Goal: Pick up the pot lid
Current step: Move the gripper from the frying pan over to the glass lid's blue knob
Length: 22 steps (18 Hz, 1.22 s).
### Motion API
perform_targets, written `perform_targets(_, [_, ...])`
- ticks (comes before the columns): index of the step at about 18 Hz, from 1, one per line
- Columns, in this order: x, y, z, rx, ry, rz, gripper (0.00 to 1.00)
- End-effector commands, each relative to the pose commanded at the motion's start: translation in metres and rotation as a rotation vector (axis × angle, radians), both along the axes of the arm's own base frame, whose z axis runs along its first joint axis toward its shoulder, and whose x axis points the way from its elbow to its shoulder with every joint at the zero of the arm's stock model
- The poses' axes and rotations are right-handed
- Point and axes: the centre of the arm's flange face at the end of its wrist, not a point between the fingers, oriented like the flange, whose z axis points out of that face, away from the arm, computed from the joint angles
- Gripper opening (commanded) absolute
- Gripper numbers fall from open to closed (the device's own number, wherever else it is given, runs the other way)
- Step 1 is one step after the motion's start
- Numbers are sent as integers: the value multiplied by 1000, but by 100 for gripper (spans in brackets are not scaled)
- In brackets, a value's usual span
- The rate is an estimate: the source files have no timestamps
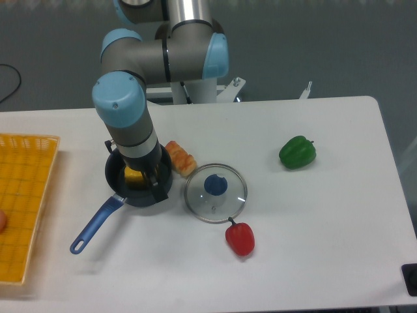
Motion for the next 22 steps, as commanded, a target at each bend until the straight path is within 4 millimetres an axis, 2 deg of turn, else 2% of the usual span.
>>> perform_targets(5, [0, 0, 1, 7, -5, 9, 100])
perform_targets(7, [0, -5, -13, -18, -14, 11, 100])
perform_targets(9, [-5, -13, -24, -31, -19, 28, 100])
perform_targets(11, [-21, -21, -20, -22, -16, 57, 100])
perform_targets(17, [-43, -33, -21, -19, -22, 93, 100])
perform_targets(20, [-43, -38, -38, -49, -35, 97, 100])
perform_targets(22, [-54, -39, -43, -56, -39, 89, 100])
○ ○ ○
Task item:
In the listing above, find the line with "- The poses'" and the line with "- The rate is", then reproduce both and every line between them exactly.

Exercise answer:
- The poses' axes and rotations are right-handed
- Point and axes: the centre of the arm's flange face at the end of its wrist, not a point between the fingers, oriented like the flange, whose z axis points out of that face, away from the arm, computed from the joint angles
- Gripper opening (commanded) absolute
- Gripper numbers fall from open to closed (the device's own number, wherever else it is given, runs the other way)
- Step 1 is one step after the motion's start
- Numbers are sent as integers: the value multiplied by 1000, but by 100 for gripper (spans in brackets are not scaled)
- In brackets, a value's usual span
- The rate is an estimate: the source files have no timestamps

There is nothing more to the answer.